Denkmalschutzaufwendungen können zur Änderung von bestandskräftigen Steuerbescheiden führen

Erstmalig hat das Finanzgericht Köln in seinem heute veröffentlichten Urteil vom 26.4.2018 (6 K 726/16) eingeräumt, dass bestandskräftige Einkommensteuerfestsetzungen noch zugunsten der Steuerbürger geändert werden können, wenn sie eine Bescheinigung der Denkmalschutzbehörde nachreichen.

Die Kläger sind Eigentümer eines denkmalgeschützten Hauses, das sie selbst bewohnen. In den Jahren 2008 bis 2010 hatten sie Erhaltungsaufwand von insgesamt 29.000 Euro.  Im Rahmen der Veranlagung für das Jahr 2008 hatten sie zunächst schriftlich angekündigt, einen Antrag auf Denkmalabschreibung stellen zu wollen. Später teilten sie mit, der Antrag werde zu einem späteren Zeitpunkt gestellt, wenn die entsprechende Denkmalbescheinigung vorliegt.
Diese Kosten machten sie beim Finanzamt erst dann als Sonderausgaben für Baudenkmäler (§ 10 f EStG) steuermindernd geltend, nachdem sie in 2014 eine entsprechende Denkmalbescheinigung vom Amt für Denkmalschutz erhalten hatten.
Das beklagte Finanzamt lehnte eine Änderung der bisherigen Steuerfestsetzungen ab, weil diese Veranlagungen endgültig durchgeführt und nach steuerrechtlichen Vorschriften nicht mehr änderbar seien. Insbesondere stelle die Bescheinigung der Denkmalbehörde keinen vollständigen Grundlagenbescheid dar, weil sie nur einige, aber nicht alle verbindlichen Regelungen zum Erhalt der Begünstigung enthalte.
Dies sahen die Richterinnen und Richter des 6. Senats anders und gaben der Klage statt. Die Bescheinigung der Denkmalbehörde stelle einen Grundlagenbescheid dar, auch wenn sie nicht sämtliche Voraussetzungen der Steuerbegünstigung verbindlich regele. Deshalb sei das Finanzamt nach § 175 Abs. 1 Nr. 1 AO nachträglich zur Änderung der Einkommensteuerbescheide verpflichtet. Hierfür spreche auch, dass Steuerpflichtige sonst um die Steuerbegünstigung für Baudenkmäler gebracht würden. Dass die Verfahren bei den Denkmalbehörden erfahrungsgemäß lange Zeit in Anspruch nehmen, dürfe schließlich nicht zu Lasten der Steuerbürger gehe.

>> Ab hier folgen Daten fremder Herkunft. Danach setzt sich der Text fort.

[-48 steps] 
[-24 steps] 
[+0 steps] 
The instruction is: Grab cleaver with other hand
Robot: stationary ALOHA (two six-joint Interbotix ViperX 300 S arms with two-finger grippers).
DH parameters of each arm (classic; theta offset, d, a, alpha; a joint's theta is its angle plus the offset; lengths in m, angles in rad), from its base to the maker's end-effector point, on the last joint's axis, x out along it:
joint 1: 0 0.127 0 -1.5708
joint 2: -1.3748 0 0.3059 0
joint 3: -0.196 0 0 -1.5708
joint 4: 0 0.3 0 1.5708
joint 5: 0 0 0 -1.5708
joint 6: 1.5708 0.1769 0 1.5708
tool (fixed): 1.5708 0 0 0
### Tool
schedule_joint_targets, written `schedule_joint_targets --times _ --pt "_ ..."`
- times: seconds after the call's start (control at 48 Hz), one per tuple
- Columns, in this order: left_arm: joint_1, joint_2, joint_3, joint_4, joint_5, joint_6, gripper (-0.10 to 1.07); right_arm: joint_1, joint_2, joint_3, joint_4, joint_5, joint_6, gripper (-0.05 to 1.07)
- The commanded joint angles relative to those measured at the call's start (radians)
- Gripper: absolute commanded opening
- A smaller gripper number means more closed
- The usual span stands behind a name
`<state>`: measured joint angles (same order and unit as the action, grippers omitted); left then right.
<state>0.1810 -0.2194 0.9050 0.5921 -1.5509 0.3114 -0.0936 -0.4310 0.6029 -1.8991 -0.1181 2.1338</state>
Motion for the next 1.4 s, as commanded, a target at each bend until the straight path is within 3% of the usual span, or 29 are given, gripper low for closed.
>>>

Die Revision war gemäß § 115 Abs. 2 Nr. 2 FGO zuzulassen, da die Sicherung einer einheitlichen Rechtsprechung eine Entscheidung des Bundesfinanzhofs (BFH-Aktenzeichen X R 17/18) erfordert. Das vorliegende Urteilt weicht von der Entscheidung des FG Berlin-Brandenburg, 25.08.2010 - 12 K 12222/09 ab.